Job hang with Wait Event: log file switch (private strand flush incomplete)
If only someone will give us a buck for each bug that we “(re)discoverer” in 10g (precisely 10.2.0.x). I wonder if 10g (R1 & R2) is (was) really a production level product at all. Sometimes, I feel working with 10g is very much like working with a Beta product – just an expensive one :-(.
I can only hope that Oracle will keep patching 10g R2 to at least patchset 10.2.0.8 – yeah, I know, a zero chance for that to happen. I guess we’ll have to live with tons of bugs for several years.
Today, I had to kill hanged job that was spending hours waiting for the event: log file switch (private strand flush incomplete).
Perhaps you noticed occasional “Private Strand Flush Not Complete” message in alert.log, that can be safely ignored, as described in Metalink note 372557.1 Alert Log Messages: Private Strand Flush Not Complete, this notice can for example follow after you manually switch log file.

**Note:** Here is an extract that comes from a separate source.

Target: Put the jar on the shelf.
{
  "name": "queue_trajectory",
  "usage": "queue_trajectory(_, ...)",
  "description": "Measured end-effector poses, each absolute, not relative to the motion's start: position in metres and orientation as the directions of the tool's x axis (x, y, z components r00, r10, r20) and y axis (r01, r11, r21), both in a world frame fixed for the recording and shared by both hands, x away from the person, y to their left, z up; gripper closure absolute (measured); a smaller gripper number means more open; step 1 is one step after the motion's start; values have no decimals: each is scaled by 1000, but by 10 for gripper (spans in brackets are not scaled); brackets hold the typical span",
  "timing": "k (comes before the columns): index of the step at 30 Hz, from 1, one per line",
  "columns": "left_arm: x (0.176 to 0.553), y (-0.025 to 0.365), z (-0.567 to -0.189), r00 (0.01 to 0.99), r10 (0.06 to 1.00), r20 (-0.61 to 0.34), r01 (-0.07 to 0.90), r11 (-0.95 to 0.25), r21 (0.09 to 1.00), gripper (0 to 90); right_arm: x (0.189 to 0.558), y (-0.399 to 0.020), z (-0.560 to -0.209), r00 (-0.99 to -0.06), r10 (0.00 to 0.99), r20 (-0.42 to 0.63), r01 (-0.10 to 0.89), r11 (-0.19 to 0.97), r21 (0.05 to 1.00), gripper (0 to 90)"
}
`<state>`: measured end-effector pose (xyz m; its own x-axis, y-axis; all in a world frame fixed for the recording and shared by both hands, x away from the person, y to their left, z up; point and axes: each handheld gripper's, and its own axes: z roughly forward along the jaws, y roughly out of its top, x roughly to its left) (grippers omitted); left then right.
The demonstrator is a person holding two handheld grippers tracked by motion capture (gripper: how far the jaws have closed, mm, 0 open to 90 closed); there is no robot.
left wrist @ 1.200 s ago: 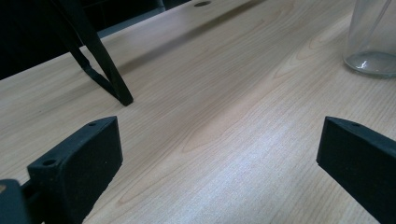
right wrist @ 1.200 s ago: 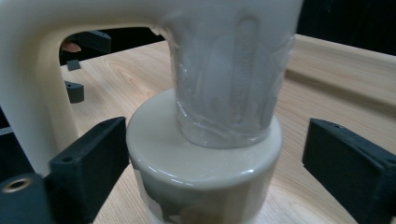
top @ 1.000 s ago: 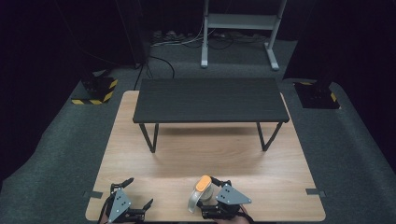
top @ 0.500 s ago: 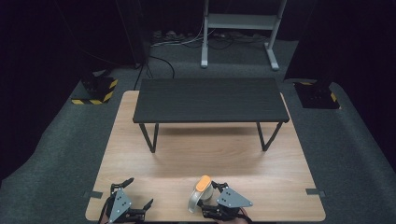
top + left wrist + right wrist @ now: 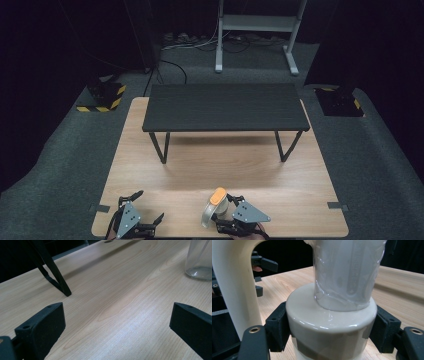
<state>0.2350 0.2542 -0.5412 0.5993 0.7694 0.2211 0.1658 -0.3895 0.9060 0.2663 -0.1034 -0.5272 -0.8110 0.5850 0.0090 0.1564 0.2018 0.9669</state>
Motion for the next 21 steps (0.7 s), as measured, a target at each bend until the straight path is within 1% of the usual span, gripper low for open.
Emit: queue_trajectory(21, 235, 256, -541, 603, 768, 216, 163, -383, 909, 7, 278, -123, -506, -759, 651, -10, 142, 181, 973, 289)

Our scenario is different:
- application developer started job via dbms_job
- inside job execution time frame, daily RMAN incremental backup started and finished (in approx. 10 minutes). Part of the backup job is also a log switch – nothing more than a detail that I think is worth mentioning
- RMAN job completed successfully, but the other job that was running simply hanged waiting on above event for several more hours – I could not confirm that the deadlock happened at exact time when log switch that is part of RMAN daily backup job kicked in
- just for the record, everything was ok with archiver and I/O subsystem
I’m not applying that log switch that was part of RMAN job “locked” other process running the job. It’s just the fact that at the time of the hang only job submitted with dbms_job and RMAN backup were active, perhaps it’s just a coincidence and those two events are not related at all!?

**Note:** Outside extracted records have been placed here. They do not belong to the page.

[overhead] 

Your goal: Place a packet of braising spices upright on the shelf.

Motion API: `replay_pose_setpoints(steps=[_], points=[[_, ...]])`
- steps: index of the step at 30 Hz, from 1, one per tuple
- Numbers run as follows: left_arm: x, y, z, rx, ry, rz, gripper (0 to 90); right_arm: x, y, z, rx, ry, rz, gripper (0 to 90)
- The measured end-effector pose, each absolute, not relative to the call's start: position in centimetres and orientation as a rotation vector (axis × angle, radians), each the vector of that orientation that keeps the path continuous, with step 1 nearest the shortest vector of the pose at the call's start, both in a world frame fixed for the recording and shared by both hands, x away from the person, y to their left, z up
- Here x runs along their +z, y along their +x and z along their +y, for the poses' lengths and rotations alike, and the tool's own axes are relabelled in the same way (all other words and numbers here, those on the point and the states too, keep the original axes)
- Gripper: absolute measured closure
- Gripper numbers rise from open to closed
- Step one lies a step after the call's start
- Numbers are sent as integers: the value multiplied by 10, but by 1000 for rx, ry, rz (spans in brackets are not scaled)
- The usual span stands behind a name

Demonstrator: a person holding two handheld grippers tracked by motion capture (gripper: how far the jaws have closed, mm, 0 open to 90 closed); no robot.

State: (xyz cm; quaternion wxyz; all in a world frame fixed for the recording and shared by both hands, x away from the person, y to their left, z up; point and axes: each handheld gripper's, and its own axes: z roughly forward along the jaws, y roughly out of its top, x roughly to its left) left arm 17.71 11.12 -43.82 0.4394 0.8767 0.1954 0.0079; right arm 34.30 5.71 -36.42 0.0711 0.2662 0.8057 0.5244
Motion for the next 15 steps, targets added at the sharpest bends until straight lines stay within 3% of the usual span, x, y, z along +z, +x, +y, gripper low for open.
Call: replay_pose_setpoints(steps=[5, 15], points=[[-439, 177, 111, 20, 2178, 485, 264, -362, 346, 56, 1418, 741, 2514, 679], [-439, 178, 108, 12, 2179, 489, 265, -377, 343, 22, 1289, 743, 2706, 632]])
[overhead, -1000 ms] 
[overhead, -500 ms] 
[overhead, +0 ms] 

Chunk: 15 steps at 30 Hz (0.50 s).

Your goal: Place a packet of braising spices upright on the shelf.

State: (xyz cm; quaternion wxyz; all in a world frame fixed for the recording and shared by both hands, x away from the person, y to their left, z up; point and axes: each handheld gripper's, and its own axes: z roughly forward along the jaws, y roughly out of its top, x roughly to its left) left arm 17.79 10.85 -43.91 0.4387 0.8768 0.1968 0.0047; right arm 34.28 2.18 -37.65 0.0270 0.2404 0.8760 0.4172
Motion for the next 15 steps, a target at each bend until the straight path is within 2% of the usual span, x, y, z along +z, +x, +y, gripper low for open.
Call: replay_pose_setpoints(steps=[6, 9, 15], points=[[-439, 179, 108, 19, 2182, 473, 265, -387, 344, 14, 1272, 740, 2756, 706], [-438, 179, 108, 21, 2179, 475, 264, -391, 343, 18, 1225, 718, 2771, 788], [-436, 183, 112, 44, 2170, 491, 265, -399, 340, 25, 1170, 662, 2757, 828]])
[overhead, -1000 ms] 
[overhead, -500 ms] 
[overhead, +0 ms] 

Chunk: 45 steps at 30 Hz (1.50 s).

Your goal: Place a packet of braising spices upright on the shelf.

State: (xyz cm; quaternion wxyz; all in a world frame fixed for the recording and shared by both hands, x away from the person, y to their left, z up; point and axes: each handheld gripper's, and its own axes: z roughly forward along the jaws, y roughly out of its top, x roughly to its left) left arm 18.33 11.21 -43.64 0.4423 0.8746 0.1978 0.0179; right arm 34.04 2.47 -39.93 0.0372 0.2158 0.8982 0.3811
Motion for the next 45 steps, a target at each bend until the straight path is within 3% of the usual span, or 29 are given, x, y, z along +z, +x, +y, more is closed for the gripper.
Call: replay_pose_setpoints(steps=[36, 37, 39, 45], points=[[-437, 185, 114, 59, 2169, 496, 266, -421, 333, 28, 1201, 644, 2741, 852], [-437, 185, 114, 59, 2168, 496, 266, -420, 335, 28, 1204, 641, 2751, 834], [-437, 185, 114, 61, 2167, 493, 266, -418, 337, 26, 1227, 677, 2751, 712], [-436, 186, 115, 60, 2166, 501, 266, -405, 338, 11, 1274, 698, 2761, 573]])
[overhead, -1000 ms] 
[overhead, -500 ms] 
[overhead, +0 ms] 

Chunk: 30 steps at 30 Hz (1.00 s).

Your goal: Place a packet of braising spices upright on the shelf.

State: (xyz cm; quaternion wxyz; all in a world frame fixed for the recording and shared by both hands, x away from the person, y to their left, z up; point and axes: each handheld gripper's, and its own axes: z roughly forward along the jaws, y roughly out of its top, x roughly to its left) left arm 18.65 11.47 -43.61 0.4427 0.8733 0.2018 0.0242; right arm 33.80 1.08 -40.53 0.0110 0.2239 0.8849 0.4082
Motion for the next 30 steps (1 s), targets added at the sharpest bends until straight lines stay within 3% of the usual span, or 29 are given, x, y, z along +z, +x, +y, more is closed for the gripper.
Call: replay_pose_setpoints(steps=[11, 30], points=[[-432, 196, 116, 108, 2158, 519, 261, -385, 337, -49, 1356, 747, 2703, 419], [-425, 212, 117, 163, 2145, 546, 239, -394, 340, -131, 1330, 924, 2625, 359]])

Anyway, a quick search on Metalink revealed the recently filled bug that resembles our case very well:
6806770 LGWR SPINS WHEN OTHER PROCESSES ARE WAITING FOR ‘LOG FILE SWITCH’
What worries me is that bug is somehow connected with a bag of 10g so called “new features behind the scene” – one such feature is In Memory Undo (IMU) and that only workaround proposed is to disable IMU by setting _in_memory_undo = FALSE.
How unfortunate is that? I was just recently reading an excellent white paper written by Craig Shallahamer about IMU.
For now, I decided not to turn IMU off – but if the problem persist then I’m afraid we’ll have to turn In Memory Undo off. (It’s becoming some kind of a folklore – get to know the cool new features, then turn them off and wait until they’re debugged:-).